**Activity**
Among the records that follow, count the lines where "labels" appears, and state the count by itself.

Segment Open

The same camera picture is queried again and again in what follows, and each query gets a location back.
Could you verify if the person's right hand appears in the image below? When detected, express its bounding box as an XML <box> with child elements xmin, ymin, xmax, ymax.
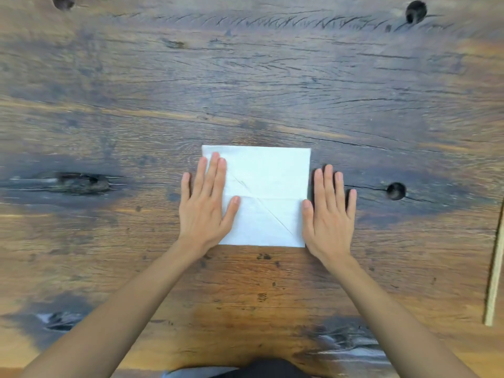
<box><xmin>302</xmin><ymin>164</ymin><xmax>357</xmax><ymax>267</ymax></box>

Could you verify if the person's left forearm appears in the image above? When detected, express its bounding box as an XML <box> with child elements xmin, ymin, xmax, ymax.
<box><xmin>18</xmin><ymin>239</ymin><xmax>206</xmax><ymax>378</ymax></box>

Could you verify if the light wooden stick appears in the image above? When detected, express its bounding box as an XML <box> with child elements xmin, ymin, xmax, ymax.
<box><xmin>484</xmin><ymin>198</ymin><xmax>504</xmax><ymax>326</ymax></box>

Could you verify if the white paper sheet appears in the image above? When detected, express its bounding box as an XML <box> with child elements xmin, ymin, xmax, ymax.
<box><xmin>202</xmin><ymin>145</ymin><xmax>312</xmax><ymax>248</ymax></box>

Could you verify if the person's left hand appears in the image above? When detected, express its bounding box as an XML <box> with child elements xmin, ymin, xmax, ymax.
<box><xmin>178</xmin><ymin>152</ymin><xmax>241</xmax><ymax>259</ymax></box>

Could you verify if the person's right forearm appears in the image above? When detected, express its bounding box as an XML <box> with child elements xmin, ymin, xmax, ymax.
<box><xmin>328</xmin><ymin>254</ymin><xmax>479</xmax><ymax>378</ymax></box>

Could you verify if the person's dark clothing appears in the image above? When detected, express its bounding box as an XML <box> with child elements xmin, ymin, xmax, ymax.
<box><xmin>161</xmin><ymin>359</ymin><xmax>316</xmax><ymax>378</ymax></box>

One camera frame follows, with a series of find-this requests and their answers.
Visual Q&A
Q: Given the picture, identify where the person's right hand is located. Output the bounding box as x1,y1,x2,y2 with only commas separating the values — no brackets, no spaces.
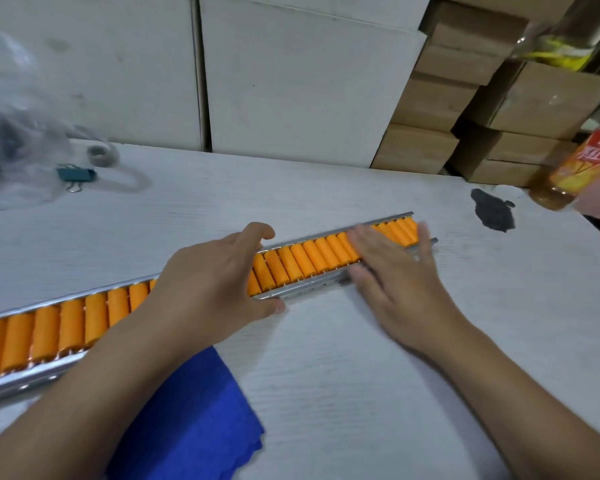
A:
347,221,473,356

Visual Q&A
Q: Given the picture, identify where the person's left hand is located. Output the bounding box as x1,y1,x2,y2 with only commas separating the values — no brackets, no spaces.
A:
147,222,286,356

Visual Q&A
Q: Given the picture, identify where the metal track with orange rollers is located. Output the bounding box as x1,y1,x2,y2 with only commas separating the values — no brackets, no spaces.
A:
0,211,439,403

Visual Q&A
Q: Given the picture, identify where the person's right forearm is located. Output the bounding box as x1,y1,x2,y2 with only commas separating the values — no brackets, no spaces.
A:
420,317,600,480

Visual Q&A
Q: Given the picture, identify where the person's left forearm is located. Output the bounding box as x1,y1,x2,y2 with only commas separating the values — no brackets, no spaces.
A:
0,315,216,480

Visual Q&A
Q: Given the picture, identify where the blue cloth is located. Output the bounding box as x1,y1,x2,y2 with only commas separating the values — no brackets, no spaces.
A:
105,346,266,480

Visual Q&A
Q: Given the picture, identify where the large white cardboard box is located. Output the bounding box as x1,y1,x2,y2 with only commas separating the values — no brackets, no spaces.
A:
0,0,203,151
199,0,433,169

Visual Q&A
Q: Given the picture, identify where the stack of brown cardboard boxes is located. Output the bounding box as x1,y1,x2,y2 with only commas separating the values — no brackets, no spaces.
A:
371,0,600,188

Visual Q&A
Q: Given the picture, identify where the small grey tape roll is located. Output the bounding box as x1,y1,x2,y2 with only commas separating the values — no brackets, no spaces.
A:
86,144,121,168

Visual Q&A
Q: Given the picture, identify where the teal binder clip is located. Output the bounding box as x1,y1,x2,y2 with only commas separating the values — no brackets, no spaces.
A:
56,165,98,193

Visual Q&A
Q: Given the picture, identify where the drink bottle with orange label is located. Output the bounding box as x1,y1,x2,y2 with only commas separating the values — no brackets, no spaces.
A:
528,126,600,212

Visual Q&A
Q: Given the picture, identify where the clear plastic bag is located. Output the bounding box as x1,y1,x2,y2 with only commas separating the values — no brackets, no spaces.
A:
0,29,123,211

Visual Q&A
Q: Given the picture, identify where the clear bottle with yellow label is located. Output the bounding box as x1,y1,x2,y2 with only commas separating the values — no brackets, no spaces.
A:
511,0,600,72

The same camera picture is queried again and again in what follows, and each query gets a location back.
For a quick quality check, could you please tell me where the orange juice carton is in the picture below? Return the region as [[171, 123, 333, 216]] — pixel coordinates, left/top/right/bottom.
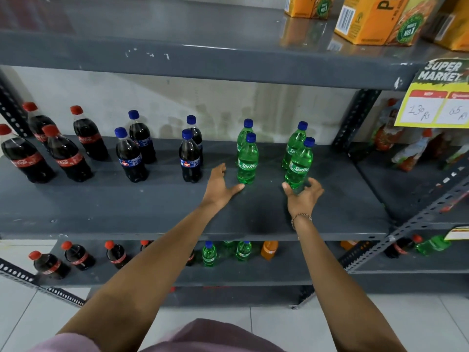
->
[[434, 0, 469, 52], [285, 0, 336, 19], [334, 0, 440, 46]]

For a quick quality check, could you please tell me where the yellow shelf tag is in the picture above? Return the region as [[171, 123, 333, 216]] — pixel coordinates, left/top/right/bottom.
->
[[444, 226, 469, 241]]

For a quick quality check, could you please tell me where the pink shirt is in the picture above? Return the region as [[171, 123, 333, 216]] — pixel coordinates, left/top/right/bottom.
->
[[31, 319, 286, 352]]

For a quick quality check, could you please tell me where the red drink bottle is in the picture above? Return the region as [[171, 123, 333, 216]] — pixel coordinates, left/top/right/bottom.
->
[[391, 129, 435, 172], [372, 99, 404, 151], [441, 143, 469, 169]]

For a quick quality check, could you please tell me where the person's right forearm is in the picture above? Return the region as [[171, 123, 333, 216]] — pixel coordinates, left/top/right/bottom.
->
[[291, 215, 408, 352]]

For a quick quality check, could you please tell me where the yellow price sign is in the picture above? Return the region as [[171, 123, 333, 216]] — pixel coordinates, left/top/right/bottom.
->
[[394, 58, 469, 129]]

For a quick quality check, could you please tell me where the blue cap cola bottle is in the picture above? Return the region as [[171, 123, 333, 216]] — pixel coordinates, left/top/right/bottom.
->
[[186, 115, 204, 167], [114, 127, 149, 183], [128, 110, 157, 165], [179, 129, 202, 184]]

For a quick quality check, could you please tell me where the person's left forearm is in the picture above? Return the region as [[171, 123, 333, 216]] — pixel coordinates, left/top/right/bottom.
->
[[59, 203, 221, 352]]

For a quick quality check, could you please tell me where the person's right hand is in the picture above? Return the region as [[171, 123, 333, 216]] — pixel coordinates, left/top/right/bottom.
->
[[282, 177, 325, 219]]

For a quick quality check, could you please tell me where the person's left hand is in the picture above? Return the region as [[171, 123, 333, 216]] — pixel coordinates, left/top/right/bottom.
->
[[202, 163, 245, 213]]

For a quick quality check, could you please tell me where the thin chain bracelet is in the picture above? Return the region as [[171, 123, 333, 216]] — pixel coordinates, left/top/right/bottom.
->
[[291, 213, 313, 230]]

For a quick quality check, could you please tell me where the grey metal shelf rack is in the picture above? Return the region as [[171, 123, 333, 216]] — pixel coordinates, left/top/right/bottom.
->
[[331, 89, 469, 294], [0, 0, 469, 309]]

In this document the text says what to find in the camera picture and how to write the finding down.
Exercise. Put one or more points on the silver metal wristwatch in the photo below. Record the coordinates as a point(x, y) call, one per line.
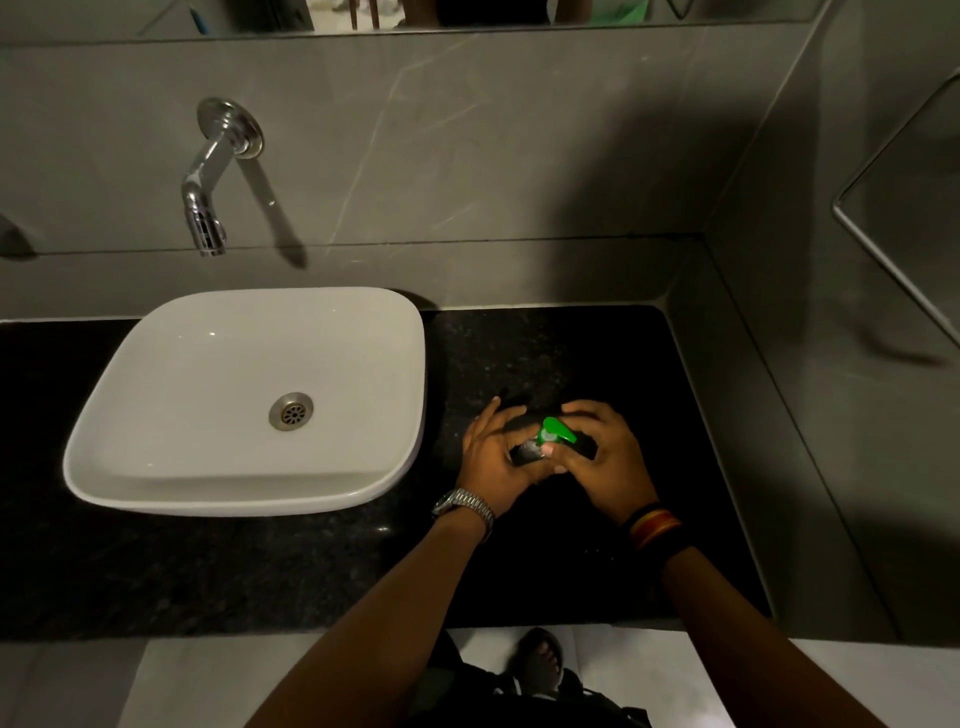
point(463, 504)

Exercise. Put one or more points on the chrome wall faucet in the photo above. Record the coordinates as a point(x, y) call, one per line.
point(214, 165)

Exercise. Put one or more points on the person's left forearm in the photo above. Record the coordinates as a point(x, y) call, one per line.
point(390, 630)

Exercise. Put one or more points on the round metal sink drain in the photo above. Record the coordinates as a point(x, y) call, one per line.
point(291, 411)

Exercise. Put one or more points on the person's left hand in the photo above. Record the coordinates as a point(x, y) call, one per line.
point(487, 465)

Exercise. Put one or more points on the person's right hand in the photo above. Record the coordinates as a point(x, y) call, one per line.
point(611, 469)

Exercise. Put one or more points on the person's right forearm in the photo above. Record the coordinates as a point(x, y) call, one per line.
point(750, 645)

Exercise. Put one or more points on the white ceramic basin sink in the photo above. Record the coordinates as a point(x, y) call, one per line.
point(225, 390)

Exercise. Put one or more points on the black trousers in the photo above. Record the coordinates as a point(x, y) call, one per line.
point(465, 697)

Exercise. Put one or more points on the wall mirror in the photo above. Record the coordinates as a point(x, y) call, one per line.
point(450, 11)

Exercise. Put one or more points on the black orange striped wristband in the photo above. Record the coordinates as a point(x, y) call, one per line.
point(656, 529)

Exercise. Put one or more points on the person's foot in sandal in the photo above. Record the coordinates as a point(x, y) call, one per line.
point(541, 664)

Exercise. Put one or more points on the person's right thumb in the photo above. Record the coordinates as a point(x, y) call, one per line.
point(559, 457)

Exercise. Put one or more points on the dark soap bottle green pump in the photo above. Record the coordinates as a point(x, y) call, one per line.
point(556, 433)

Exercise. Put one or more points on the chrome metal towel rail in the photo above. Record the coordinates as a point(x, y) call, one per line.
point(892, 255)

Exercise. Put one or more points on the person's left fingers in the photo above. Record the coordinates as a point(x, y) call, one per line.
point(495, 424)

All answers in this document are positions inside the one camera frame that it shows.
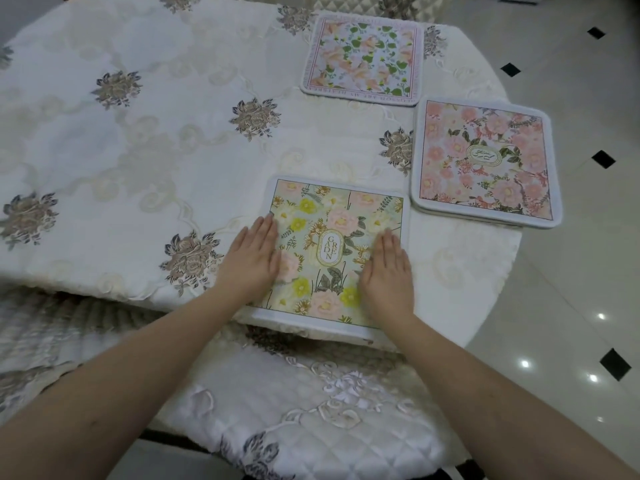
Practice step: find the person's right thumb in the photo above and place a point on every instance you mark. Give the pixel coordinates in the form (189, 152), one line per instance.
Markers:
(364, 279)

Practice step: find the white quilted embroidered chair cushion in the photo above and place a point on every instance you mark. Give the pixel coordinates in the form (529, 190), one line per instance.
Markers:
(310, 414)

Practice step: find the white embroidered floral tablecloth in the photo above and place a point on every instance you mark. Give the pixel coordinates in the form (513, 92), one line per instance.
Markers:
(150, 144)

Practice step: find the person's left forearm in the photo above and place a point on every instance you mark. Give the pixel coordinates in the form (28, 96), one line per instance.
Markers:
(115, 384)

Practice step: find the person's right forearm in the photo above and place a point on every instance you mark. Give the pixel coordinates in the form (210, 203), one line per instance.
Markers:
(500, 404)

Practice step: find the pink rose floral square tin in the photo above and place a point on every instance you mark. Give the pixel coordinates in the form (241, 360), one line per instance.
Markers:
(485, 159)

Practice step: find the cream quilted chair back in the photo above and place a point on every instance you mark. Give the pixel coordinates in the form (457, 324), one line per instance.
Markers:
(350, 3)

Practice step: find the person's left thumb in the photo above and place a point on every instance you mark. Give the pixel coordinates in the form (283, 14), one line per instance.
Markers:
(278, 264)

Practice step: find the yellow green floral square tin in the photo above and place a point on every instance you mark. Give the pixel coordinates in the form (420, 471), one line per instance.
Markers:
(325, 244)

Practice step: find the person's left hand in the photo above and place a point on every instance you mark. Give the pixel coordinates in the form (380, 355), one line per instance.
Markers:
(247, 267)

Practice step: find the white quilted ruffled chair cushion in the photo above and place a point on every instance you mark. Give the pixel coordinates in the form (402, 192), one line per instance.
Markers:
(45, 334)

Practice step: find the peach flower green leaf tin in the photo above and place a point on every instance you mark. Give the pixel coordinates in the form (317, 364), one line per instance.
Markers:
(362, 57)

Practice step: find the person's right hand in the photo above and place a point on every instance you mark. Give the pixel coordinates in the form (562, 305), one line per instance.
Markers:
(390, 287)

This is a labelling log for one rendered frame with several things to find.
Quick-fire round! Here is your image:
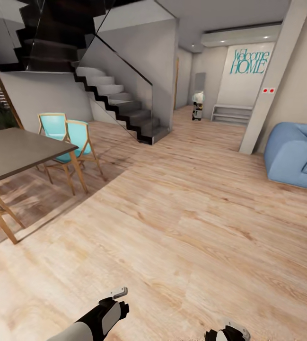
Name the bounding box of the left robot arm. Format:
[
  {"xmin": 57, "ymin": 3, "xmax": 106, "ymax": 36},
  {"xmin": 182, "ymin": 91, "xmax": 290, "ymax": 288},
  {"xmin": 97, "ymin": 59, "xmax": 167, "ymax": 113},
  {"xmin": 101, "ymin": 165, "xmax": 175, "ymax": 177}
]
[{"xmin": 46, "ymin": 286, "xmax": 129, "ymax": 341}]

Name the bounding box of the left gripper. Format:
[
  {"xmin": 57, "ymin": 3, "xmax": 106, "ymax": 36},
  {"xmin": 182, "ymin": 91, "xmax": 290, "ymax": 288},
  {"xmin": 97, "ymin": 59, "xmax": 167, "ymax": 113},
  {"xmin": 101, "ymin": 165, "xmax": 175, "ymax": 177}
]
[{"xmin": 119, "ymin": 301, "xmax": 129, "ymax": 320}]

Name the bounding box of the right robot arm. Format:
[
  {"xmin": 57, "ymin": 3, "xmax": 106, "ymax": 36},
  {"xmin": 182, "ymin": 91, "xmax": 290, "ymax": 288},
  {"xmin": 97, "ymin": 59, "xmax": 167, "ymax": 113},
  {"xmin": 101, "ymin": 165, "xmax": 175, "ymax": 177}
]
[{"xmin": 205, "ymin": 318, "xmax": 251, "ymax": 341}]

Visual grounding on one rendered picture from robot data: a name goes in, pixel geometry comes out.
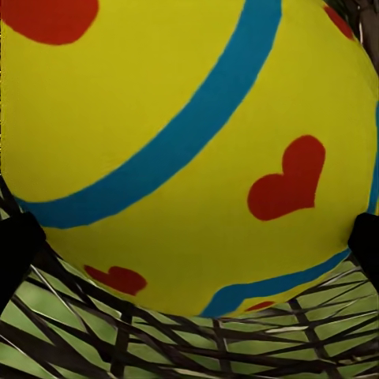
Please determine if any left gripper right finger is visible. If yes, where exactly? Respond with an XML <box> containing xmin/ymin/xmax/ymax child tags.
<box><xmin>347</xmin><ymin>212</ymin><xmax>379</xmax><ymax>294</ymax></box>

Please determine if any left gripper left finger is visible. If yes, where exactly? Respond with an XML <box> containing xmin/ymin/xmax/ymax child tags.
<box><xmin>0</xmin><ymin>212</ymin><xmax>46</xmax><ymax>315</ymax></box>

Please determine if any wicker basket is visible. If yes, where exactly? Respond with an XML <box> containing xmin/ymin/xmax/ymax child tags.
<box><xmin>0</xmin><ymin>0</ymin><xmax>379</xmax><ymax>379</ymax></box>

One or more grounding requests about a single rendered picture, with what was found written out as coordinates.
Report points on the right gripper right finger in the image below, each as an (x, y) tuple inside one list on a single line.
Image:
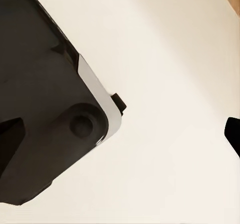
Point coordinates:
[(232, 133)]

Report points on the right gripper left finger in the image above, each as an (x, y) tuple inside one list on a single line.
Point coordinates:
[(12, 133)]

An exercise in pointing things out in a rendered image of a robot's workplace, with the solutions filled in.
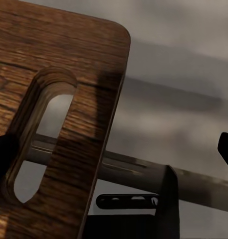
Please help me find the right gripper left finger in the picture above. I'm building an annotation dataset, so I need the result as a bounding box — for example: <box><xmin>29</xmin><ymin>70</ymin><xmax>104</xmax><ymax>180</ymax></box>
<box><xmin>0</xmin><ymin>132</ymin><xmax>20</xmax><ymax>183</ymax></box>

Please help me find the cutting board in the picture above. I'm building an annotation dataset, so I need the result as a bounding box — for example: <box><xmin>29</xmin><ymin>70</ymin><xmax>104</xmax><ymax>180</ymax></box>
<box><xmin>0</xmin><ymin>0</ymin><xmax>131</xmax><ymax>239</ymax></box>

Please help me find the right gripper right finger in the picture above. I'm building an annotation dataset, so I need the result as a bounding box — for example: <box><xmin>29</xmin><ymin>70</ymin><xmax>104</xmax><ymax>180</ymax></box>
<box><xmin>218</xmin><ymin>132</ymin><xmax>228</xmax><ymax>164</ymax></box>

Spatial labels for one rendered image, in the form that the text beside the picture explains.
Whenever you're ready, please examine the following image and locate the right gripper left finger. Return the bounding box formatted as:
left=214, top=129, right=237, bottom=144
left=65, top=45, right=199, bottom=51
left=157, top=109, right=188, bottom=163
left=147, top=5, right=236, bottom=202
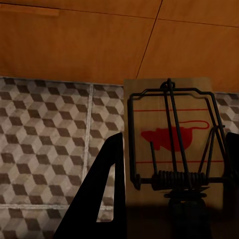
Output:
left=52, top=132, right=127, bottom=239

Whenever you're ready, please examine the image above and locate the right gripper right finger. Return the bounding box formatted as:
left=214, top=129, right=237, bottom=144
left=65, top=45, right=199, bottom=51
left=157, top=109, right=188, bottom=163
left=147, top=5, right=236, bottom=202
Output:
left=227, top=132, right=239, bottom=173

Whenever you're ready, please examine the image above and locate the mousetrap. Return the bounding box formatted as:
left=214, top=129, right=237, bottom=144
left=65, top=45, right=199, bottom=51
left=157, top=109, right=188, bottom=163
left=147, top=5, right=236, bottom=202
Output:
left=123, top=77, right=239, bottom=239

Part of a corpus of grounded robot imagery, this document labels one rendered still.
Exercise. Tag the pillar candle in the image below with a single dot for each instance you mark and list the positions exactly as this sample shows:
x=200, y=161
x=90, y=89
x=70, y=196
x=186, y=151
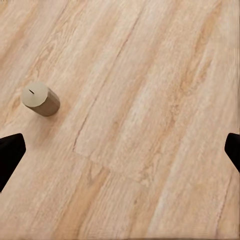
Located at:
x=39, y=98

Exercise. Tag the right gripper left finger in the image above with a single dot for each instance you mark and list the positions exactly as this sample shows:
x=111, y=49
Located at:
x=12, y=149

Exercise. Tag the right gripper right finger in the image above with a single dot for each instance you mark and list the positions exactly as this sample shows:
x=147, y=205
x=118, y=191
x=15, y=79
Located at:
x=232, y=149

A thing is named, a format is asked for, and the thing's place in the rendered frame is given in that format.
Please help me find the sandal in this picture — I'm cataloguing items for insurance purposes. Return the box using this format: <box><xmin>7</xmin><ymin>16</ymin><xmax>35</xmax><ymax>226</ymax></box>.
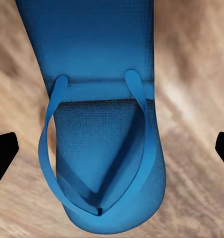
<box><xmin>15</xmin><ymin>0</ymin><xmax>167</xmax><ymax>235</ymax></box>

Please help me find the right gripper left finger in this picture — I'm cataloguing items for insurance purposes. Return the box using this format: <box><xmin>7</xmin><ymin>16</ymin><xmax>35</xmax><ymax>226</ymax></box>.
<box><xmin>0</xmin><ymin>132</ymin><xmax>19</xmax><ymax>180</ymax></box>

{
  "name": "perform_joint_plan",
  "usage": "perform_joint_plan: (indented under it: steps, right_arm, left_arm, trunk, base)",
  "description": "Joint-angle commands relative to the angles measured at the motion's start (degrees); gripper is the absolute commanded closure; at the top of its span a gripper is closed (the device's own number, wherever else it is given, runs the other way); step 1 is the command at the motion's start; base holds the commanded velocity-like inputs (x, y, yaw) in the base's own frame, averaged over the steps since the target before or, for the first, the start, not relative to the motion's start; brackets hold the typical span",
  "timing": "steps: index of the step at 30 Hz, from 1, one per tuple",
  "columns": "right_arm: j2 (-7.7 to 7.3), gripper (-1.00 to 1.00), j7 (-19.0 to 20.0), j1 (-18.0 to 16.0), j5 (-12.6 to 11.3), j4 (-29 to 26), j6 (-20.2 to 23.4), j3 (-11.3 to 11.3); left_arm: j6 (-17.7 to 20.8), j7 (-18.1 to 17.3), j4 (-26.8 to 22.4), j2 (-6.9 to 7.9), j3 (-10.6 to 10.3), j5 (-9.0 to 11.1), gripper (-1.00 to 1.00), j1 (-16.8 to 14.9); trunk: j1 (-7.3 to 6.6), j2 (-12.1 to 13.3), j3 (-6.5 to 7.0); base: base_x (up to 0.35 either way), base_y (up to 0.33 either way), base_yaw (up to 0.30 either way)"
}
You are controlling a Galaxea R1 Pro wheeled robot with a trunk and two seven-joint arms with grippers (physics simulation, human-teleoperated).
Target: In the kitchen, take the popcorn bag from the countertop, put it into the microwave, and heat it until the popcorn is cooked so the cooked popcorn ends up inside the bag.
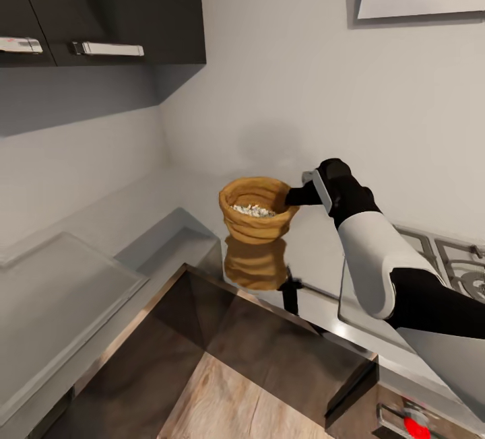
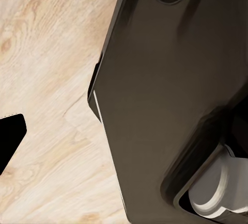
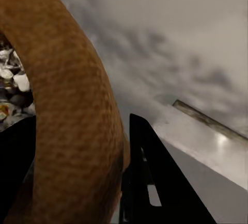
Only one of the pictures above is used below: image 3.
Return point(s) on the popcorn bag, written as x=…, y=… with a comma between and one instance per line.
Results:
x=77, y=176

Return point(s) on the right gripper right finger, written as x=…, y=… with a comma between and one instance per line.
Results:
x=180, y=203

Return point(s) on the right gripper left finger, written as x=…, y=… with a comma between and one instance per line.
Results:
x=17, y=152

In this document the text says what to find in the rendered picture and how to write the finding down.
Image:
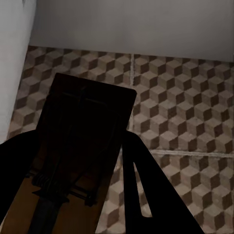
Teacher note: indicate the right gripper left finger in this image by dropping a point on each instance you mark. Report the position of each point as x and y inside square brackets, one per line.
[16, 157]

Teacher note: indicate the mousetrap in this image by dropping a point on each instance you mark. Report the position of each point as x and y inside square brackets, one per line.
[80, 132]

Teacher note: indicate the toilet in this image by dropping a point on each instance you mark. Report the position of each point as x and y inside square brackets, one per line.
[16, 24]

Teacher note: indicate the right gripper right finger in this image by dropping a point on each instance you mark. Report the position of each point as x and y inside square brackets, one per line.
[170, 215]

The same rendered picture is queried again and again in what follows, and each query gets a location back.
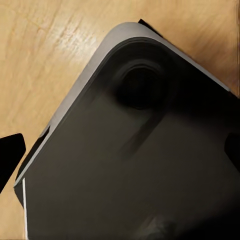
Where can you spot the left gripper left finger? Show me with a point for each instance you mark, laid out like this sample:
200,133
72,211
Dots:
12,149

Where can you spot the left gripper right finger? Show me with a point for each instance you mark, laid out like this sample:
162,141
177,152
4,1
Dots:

Segment Closed

**Solution for this problem**
2